### Description

This tool performs k-means clustering on a set of fields in a feature data source table (e.g. a point attribute table). K-means clustering is a statistical method of grouping data. The user specifies the number of groups and the fields that contain the relevant data, and the algorithm groups similar records into each of those groups. You can specify any number of fields to be used in the clustering process. Although this is not a spatial algorithm, you can supply spatial data to the algorithm. For instance, given a point data set the x and y coordinates of the points could be supplied to the algorithm and the result would be spatial groupings of locations.

It is a stochastic process so may not yield exactly the same results each time you run it unless there are clear and obvious groupings in your data that correspond to the number of groups you have identified. The stochasticity arises because the initial ‘centres’ of each of the clusters are generated randomly in n-dimensional space. The ‘iters’ parameter corresponds to the ‘iters.max’ parameter in the R kmeans command, and controls the maximum number of iterations that are attempted when searching for a better model.

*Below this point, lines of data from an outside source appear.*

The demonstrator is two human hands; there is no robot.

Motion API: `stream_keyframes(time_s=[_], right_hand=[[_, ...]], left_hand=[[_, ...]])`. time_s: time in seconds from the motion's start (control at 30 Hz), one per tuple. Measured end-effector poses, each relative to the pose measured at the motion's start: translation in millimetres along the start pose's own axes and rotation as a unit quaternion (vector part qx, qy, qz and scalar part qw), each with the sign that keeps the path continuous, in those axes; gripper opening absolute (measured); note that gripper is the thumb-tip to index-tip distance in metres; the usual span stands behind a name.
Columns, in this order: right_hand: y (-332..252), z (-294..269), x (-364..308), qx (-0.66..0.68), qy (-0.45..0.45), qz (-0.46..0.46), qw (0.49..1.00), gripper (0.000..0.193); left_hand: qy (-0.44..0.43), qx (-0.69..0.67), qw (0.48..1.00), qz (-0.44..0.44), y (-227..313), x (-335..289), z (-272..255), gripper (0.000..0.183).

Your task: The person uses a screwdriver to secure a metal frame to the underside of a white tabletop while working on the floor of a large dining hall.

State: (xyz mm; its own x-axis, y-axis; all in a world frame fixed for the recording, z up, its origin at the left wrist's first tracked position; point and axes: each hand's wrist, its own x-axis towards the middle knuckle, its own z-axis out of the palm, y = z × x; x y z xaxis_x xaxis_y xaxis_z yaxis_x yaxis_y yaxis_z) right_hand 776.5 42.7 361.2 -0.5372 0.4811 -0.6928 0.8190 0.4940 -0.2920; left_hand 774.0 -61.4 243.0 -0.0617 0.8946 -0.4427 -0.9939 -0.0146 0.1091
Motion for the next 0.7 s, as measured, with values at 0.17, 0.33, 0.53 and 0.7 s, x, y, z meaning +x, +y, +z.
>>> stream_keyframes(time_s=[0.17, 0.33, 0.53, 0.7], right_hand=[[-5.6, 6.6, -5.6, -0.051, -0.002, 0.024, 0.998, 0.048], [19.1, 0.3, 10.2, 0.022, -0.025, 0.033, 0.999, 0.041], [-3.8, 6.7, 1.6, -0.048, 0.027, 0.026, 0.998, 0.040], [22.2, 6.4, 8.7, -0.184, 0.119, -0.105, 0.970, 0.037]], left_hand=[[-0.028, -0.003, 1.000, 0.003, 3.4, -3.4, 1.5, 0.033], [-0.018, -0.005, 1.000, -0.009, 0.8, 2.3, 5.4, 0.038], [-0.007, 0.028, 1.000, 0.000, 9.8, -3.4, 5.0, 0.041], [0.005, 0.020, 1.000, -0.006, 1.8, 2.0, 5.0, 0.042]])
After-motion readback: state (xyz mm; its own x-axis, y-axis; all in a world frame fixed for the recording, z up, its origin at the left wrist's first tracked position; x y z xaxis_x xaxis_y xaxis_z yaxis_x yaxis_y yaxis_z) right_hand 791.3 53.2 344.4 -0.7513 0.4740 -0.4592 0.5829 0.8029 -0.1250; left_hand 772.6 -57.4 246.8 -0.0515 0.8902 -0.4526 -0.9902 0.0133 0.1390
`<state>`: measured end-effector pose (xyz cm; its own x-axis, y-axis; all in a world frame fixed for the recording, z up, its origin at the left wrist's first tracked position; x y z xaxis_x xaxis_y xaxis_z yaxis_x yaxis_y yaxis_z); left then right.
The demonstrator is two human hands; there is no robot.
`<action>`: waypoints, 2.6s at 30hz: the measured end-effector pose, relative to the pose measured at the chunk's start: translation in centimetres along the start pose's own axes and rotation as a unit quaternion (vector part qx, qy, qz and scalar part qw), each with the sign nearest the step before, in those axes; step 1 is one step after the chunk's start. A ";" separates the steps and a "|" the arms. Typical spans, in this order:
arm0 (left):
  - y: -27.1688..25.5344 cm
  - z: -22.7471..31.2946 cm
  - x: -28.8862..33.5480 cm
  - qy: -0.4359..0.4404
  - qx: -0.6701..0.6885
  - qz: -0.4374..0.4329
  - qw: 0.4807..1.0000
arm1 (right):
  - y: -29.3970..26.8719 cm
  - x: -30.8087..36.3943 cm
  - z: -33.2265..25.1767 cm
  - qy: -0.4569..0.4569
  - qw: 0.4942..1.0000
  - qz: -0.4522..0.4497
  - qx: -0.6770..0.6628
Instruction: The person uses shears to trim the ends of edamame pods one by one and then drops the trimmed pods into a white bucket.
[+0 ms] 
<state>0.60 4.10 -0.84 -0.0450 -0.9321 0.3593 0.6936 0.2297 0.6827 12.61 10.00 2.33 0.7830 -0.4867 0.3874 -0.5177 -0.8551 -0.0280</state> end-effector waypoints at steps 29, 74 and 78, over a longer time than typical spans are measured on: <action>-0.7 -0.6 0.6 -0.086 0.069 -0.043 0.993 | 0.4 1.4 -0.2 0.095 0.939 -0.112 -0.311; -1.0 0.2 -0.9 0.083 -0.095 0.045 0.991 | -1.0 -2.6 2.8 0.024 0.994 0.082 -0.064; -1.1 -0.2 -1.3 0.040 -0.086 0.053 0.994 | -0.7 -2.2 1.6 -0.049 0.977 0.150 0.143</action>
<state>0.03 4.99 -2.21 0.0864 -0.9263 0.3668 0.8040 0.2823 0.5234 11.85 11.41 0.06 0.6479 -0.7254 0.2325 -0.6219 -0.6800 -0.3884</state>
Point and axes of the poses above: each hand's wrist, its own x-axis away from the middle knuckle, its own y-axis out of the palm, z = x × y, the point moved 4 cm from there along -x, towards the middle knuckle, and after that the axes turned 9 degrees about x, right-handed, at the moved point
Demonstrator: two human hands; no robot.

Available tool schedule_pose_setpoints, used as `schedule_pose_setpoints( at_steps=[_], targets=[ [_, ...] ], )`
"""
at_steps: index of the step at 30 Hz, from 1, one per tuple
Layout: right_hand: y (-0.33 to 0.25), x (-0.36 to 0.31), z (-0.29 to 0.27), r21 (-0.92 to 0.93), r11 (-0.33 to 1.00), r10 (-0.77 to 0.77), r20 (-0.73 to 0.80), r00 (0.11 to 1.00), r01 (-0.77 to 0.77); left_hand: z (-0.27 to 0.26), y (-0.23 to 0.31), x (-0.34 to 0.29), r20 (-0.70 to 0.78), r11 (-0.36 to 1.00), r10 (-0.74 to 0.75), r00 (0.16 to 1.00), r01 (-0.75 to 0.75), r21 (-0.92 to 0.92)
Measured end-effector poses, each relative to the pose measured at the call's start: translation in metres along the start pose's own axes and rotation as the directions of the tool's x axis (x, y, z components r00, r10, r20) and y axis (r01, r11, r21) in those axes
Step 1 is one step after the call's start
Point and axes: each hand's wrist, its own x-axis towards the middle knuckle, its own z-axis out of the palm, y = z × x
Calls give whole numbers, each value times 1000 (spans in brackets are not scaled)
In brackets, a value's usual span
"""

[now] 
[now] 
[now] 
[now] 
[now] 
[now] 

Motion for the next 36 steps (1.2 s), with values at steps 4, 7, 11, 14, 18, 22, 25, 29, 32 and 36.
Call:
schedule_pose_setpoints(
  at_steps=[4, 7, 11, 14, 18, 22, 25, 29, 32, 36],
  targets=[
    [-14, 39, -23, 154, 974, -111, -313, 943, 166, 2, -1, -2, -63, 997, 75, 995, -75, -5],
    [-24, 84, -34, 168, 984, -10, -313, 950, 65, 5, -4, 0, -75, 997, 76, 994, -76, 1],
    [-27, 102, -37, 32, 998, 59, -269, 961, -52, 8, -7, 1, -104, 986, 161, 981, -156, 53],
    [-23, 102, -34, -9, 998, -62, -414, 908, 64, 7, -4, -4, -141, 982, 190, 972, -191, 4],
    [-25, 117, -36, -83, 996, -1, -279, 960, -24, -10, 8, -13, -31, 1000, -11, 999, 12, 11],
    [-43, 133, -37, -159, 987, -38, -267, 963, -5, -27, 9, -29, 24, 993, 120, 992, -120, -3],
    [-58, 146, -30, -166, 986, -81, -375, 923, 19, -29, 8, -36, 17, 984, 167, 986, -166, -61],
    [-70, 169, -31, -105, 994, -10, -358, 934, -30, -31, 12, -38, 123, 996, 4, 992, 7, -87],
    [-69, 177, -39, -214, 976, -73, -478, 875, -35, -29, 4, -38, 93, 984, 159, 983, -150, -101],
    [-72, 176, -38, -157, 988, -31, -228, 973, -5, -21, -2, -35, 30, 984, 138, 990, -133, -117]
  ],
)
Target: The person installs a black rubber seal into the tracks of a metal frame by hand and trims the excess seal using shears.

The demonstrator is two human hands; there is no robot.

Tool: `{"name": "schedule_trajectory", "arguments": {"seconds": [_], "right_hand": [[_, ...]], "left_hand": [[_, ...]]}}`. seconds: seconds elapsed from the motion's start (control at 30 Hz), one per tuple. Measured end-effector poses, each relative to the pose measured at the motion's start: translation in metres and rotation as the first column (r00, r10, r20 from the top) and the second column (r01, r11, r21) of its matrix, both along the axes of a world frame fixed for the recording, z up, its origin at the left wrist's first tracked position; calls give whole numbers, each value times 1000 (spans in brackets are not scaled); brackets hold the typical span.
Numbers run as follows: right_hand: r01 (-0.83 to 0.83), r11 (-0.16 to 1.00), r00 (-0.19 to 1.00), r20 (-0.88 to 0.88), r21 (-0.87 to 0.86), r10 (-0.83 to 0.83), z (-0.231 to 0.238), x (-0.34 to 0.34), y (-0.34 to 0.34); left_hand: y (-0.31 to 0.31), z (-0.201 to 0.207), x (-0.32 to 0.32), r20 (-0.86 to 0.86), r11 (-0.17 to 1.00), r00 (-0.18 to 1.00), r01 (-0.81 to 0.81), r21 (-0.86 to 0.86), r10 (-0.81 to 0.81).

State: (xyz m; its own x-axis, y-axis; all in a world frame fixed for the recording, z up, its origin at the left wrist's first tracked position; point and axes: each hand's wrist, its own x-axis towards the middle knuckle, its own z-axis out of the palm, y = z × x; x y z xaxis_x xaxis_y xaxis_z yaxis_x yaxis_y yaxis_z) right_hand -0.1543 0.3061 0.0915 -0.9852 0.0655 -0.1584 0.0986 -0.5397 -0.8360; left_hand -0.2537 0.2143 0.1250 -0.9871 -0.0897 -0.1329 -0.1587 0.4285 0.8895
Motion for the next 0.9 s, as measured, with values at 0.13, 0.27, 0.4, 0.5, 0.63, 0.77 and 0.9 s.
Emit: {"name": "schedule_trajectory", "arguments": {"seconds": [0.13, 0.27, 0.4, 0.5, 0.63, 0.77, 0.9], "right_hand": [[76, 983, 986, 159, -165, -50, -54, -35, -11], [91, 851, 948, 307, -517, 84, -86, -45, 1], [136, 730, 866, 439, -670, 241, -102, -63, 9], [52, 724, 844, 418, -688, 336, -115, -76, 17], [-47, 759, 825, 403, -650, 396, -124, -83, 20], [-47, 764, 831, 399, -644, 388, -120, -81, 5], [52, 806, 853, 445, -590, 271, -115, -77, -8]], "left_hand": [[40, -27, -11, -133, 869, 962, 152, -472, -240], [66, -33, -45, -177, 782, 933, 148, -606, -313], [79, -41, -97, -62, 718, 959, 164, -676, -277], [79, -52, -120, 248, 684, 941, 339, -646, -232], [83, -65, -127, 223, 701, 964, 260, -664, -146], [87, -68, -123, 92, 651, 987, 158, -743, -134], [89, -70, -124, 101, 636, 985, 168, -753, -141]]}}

The output comma delimited text file this command creates contains the summary of the statistical output of the tool: the number of records in each group, the within group sums of squares, and the coordinates of the centres of the clusters in n-dimensional space.

For further information on the R kmeans command, type ‘? kmeans’ at the R prompt, and press Enter.

This command is driven by R. Type ‘citation’ to see the suggested citation for R.

### Syntax

kmeans(in, k, flds, outfld, [iters], [outfile], [where]);

in | the input feature data source | |

k | the number of groups into which the data is partitioned | |

flds | a list of the numerical fields that the algorithm is based on | |

outfld | the output field that will contain the group membership ID numbers | |

[iters] | the maximum number of iterations allowed | |

[outfile] | if specified the cluster size and within group sums of squares are written to this delimited text file | |

[where] | the selection statement that will be applied to the feature data source to identify a subset of features to process (see full Help documentation for further details) |

### Example

kmeans(in=”C:dataplots.shp”, k=10, flds=c(“X”,”Y”,”NDVI”,”Slope”), outfld=”CLUSTER”);

kmeans(in=”C:datamypoints.shp”, k=100, flds=c(“X”,”Y”), outfld=”CLUSTER”, iters=100, outfile=”C:datakmeansdata.csv”);